Lunedì 16 ottobre, nella puntata milanese del tour Panorama d’Italia, si è tenuto presso la sala multimediale Ciak del nuovo Anteo Palazzo del Cinema il talk Milano segreta a cura di Icon Design. Nel corso della serata moderata da Stefano Cardini, caporedattore di Icon Design, i relatori hanno raccontato quei luoghi meneghini che vale la pena scoprire, luoghi segreti o parzialmente inaccessibili che custodiscono centinaia se non migliaia di opere di grande valore culturale. «Luoghi di interesse collettivo che hanno reso grande Milano, come la Ca’ Granda e il Cimitero Monumentale, o come il Teatro Gerolamo, che ha ospitato spettacoli di Giorgio Gaber, Enzo Jannacci e Dario Fo, e che dopo 33 anni di riposo ha riaperto le porte», racconta Stefano Cardini.

Hanno preso parte al panel di confronto Marco Giachetti, Presidente Fondazione Ca’ Granda, Antonella Dedini, co-fondatrice del Milano Design Film Festival (MDFF), Carla De Bernardi e Lalla Fumagalli, autrici del volume La piccola città. Il monumentale di Milano edito da Jaca Book.

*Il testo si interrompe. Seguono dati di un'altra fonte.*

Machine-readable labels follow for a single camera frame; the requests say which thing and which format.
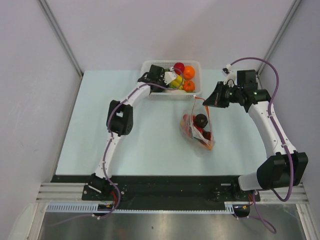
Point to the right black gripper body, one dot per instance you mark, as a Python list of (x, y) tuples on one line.
[(226, 94)]

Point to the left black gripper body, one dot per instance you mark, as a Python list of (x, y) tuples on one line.
[(161, 82)]

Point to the dark mangosteen toy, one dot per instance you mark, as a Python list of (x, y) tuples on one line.
[(200, 121)]

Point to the clear zip top bag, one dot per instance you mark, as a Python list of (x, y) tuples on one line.
[(195, 107)]

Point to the red strawberry bunch toy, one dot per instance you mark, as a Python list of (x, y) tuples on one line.
[(187, 125)]

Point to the brown steak slice toy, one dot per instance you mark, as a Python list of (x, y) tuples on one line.
[(204, 138)]

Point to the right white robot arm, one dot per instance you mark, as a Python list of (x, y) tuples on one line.
[(284, 166)]

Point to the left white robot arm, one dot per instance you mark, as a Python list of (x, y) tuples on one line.
[(120, 121)]

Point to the yellow banana bunch toy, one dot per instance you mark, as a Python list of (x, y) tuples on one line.
[(177, 83)]

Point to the white radish toy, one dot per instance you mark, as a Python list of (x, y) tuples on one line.
[(175, 91)]

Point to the red apple toy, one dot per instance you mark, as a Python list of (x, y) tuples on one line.
[(179, 68)]

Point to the small tangerine toy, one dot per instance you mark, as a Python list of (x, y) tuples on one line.
[(189, 86)]

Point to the orange fruit toy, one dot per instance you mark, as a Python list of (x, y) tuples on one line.
[(189, 72)]

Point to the white plastic basket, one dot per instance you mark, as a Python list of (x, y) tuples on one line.
[(183, 78)]

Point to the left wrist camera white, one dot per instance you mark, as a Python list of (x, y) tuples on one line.
[(169, 75)]

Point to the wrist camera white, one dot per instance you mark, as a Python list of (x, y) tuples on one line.
[(229, 74), (169, 75)]

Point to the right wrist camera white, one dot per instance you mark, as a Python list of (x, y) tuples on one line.
[(229, 74)]

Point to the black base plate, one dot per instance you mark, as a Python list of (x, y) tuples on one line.
[(169, 193)]

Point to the aluminium frame rail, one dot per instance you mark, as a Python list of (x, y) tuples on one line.
[(60, 192)]

«Quella di Ca’ Granda è una storia particolare, una storia di 600 anni», racconta Marco Giachetti. «La storia di un Ospedale che è un’entità poliedrica che custodisce la storia della Lombardia. Al suo interno è presente un archivio prezioso frutto delle donazioni negli anni dei cittadini milanesi, quello che oggi chiameremmo crowdfunding. Ogni benefattore veniva ritratto dai più importanti pittori del momento, andando a comporre la prestigiosa quadreria: uno spazio unico non aperto a tutti, ma solo su appuntamento per studiosi e ricercatori. La buona notizia è che stiamo lavorando per avviare un percorso museale dove le opere della quadreria saranno finalmente accessibili a tutti».

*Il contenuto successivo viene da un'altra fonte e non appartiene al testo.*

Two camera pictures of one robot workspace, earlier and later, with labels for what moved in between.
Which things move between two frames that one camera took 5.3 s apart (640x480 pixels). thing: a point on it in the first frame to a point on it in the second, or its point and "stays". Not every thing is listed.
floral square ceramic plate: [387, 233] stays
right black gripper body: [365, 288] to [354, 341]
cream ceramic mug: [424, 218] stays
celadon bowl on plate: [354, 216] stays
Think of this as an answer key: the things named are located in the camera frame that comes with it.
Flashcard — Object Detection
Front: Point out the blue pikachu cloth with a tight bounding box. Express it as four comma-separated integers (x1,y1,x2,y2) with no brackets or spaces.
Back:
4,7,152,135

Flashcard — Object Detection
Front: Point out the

Anche il cinema può veicolare eccellenze poco conosciute al grande pubblico. Ne è convinta Antonella Dedini: «Nell’ambito di Milano Design Film festival parliamo di progetto a diverse scale. E ci capita di scoprire luoghi poco vissuti e che nessuno ha la possibilità di conoscere. Tutto questo grazie all’iniziativa Cinema Nascosto, pensata per far conoscere Milano e i suoi angoli meno visibili attraverso una serie di appuntamenti cinematografici al buio in location che vengono svelate all’ultimo momento previa iscrizione alla newsletter sul nostro sito. Tra queste c'è sicuramente La Sala d’attesa del Re alla Stazione Centrale di Milano oppure Casa Verdi, dove abbiamo proposto Carmen di Francesco Rosi».

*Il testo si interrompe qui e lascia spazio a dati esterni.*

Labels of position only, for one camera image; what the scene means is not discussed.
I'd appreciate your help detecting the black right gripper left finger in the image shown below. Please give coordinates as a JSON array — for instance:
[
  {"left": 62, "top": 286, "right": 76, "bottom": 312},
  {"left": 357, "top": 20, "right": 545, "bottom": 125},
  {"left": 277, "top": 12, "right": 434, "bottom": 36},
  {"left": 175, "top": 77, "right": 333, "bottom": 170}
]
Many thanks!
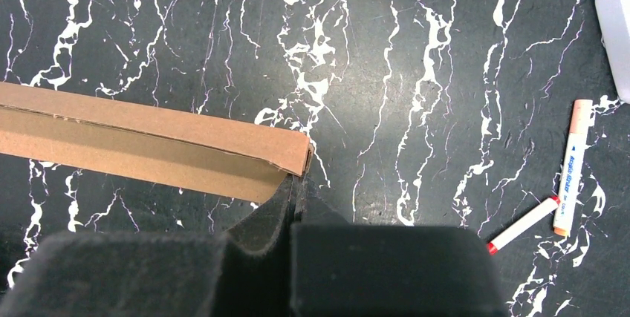
[{"left": 1, "top": 175, "right": 299, "bottom": 316}]

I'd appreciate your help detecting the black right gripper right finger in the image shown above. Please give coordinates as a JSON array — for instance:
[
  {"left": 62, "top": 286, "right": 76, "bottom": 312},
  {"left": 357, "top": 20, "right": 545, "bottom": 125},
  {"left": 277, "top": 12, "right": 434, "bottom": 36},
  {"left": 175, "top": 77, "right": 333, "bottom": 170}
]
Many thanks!
[{"left": 290, "top": 180, "right": 507, "bottom": 316}]

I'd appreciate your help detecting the brown cardboard box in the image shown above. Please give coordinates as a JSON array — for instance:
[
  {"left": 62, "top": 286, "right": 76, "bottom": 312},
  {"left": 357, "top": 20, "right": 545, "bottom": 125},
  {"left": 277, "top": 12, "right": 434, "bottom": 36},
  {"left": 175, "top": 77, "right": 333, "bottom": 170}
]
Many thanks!
[{"left": 1, "top": 82, "right": 313, "bottom": 203}]

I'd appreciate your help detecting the red capped white marker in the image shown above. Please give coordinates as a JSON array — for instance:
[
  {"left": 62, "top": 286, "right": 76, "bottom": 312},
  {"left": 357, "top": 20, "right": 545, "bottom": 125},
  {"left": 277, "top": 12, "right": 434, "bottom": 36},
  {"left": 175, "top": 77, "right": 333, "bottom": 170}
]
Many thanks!
[{"left": 487, "top": 196, "right": 561, "bottom": 255}]

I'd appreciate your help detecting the orange capped white marker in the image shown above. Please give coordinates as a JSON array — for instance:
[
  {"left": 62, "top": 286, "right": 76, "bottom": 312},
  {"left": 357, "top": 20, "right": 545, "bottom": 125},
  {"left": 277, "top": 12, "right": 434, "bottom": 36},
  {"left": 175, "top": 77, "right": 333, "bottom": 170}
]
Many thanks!
[{"left": 553, "top": 99, "right": 593, "bottom": 237}]

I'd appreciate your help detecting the white plastic clip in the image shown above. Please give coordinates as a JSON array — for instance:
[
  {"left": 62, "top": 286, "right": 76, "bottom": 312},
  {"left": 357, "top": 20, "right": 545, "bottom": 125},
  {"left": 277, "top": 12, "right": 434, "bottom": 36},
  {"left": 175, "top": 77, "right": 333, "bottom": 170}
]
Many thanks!
[{"left": 594, "top": 0, "right": 629, "bottom": 103}]

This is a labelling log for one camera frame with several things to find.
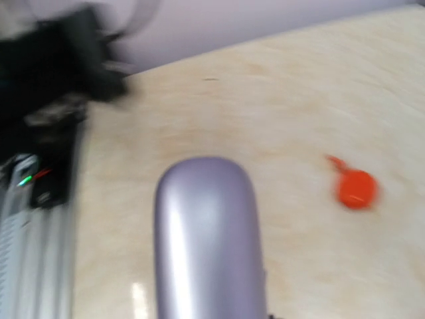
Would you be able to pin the purple earbud charging case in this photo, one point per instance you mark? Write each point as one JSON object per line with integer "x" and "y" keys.
{"x": 207, "y": 243}

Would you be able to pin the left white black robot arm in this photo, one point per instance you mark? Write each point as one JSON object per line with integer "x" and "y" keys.
{"x": 69, "y": 54}

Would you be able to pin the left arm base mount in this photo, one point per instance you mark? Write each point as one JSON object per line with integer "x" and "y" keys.
{"x": 50, "y": 134}

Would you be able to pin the red round charging case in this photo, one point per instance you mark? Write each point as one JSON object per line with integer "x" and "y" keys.
{"x": 356, "y": 189}

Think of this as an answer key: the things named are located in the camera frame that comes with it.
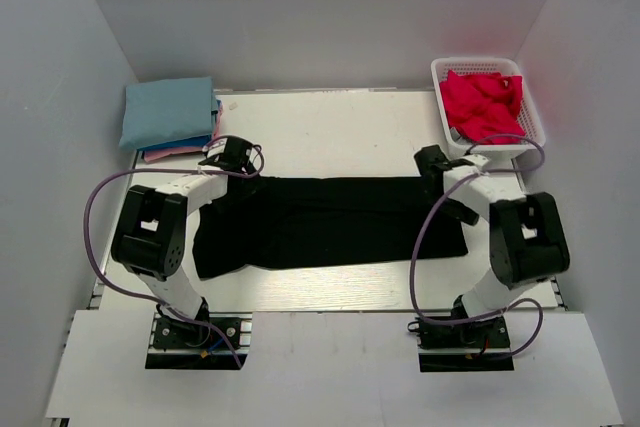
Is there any black t-shirt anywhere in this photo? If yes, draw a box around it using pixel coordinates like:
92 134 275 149
192 177 468 280

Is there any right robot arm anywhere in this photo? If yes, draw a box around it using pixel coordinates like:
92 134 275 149
409 145 570 346

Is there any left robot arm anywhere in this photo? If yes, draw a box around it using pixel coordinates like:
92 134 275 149
111 136 264 346

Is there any red t-shirt in basket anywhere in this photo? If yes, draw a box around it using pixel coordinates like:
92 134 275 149
439 71 525 145

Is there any pink folded t-shirt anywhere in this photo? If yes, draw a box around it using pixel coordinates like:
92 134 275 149
141 105 222 164

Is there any light blue folded t-shirt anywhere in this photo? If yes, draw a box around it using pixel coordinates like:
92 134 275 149
119 77 217 150

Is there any white plastic basket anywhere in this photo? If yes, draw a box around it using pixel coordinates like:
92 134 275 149
431 57 546 161

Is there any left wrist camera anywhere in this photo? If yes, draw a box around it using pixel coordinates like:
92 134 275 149
203 139 226 159

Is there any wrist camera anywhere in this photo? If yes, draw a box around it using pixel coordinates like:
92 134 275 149
203 139 226 159
450 154 491 172

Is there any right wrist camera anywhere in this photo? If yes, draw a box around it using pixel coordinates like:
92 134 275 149
450 154 491 172

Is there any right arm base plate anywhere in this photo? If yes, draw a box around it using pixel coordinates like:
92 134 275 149
407 317 514 373

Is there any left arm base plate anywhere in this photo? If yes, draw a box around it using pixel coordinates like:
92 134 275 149
145 313 253 371

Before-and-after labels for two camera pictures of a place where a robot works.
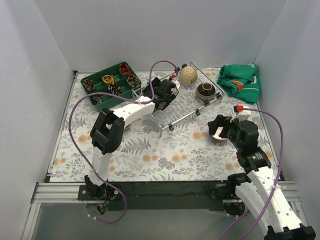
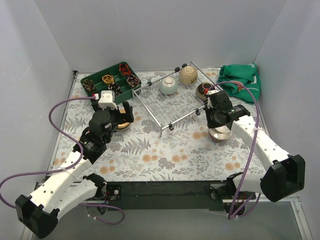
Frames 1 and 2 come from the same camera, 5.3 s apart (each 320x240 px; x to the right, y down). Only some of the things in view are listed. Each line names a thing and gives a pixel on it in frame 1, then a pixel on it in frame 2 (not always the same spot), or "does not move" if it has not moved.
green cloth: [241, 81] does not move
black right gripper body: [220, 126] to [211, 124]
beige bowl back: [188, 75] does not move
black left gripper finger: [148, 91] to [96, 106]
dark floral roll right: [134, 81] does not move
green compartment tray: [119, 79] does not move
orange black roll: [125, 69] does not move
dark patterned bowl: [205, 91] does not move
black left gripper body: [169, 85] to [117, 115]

A Milano c’è un'altra importante culla dell’arte e della cultura, un luogo non propriamente sconosciuto ai milanesi ma che nasconde tesori di grande valore non sempre noti. «Il Cimitero Monumentale raccoglie opere di artisti prestigiosi e non solo. È un vero e proprio museo a cielo aperto, ma prima ancora un luogo di memoria. È un luogo ricco di sculture di autori storici e contemporanei, tesori spesso inesplorati», racconta Carla De Bernardi, che insieme a Lalla Fumagalli si batte per la valorizzazione del Cimitero. «Tra le altre, mi viene in mente per esempio la tomba di Gio Ponti, un’opera semplicissima e poco nota. Quello che manca è un responsabile artistico: abbiamo fatto di tutto affinché venga pubblicato un bando per ricoprire questo ruolo fondamentale. E ci siamo riuscite, il bando uscirà proprio a giorni».